Similarly, evaluating Chan’s co-plaintiffs John Mercurio of Wheel Techniques and the Cats and Dogs Animal Hospital, Inc., the court found that as “Yelp has the right to charge for legitimate advertising services, the threat of economic harm that Yelp leveraged is, at most, hard bargaining.”

Hard bargaining, indeed.

In setting out ground rules that “extortion is an exceedingly narrow concept as applied to fundamentally economic behavior,” the court’s opinion doesn’t say that Yelp did nothing wrong and that an action couldn’t be brought against the company “if adequately pled.”

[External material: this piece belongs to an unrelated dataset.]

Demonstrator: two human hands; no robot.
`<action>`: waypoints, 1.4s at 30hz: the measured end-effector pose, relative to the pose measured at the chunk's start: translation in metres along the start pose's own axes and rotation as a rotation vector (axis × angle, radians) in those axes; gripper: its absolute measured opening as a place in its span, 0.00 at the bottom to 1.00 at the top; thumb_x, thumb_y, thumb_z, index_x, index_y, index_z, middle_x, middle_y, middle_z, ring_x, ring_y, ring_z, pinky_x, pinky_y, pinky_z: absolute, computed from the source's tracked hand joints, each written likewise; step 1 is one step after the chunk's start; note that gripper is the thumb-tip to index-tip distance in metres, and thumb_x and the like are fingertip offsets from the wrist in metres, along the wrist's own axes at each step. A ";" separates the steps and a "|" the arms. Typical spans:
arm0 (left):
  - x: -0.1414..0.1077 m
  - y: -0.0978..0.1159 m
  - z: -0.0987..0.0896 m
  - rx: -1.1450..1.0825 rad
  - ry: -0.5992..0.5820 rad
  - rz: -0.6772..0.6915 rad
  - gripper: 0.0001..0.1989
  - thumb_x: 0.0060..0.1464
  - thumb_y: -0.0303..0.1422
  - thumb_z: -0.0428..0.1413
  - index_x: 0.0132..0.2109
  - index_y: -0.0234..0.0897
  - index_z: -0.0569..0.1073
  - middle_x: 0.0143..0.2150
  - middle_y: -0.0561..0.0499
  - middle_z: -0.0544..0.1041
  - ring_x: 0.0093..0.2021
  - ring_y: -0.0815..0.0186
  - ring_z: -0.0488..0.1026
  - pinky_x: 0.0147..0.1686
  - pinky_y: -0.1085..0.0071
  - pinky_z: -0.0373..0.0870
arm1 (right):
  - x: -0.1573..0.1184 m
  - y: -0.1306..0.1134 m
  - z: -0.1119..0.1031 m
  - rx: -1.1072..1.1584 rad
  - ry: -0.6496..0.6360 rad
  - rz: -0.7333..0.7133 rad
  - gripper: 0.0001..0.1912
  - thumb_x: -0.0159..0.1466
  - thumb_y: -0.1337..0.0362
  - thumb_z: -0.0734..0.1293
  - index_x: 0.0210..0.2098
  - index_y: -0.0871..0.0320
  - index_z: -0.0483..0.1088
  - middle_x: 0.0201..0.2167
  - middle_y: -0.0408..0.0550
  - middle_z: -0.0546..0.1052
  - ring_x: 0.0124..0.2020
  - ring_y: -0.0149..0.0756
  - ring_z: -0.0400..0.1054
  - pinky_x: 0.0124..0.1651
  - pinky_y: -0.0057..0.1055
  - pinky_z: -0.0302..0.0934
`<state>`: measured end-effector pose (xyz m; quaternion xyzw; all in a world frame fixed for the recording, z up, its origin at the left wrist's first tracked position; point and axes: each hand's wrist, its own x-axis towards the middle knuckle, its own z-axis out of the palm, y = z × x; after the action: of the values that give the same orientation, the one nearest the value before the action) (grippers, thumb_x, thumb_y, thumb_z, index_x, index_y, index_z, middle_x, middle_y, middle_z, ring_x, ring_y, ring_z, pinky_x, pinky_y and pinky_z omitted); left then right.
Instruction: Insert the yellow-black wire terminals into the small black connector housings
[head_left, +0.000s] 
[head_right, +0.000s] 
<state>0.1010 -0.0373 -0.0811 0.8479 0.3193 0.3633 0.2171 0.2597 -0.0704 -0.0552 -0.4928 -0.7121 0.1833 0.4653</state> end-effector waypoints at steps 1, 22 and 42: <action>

The final section of the court’s published opinion looks into Mercurio and Cats and Dogs’ serious allegation that Yelp “or individuals acting on behalf of Yelp have written reviews of business on Yelp”. Mercurio relates a story in which, while speaking to a member of Yelp’s sales team about his own advertising on Yelp’s site, he was told that Yelp had just fired several employees who were running a review scam inside the company.

But since all we have is Mercurio’s word, the story remains a colourful anecdote and not credible evidence.

A Harvard Business School report last year, called “Fake It Till You Make It: Reputation, Competition, and Yelp Review Fraud” by Michael Luca and Georgios Zervas, highlighted the extent of review fraud on Yelp, looking at the extent of fraud perpetrated not by Yelp, but by business owners. The report found that 16% of Yelp reviews were deemed fraudulent and were flagged by Yelp’s algorithm.

Yelp has held this report up as proof that it operates in good faith, with the onus mainly on the fraudulent behaviour of business owners who find it necessary to try and game Yelp’s system. But the report’s authors write that their study “casts light on the economic incentives that lead organizations to violate ethical norms,” without assuming that these incentives apply equally to Yelp itself.

A Reddit thread the other day featured testimonials from both business owners who claim to have been solicited (not to say extorted) by Yelp’s advertising team and several others who claim that purchasing advertising through Yelp has either helped their business or that they could detect no effect for good or ill from the practice. Another said that he had seen a boost in his rating since taking out advertising with the company, albeit perhaps because “the ads brought more traffic to my site”.

For at least the short term, Yelp is under a microscope. Although a court has cleared its name and essentially said that its treatment of these plaintiffs is perfectly lawful, the eyes of the internet will be upon Yelp for at least a little while, to ensure that its rhetoric about “trust” and “community” matches its actions. But you can’t help but think that the California ruling has emboldened Yelp to pursue business as usual, and that they’ll likely expand on that behaviour just as they expand internationally.

Publishing fraudulent reviews is a serious enough charge. Obviously, there’s a difference between idiot reviewers who leave a one-star review for an oyster restaurant that begins, “I hate oysters,” and the organized labour of astroturfers (freelance writers who are often paid as little as 25 cents per review to help manipulate ratings without getting weeded out by Yelp’s algorithm).

For all the internet anger against the court ruling, Yelp quite rightly points out that the court system has repeatedly dismissed cases which allege that Yelp regularly extorts businesses via advertising or that it otherwise manipulates ratings.

But where the mask was only slipping before, now it’s off. Yelp, like every internet business whose product is information, relies on leveraging its user-supplied information for advertising purposes in order to survive. In fact, Yelp is advertising, full stop. Why anyone ever thought otherwise is a mystery.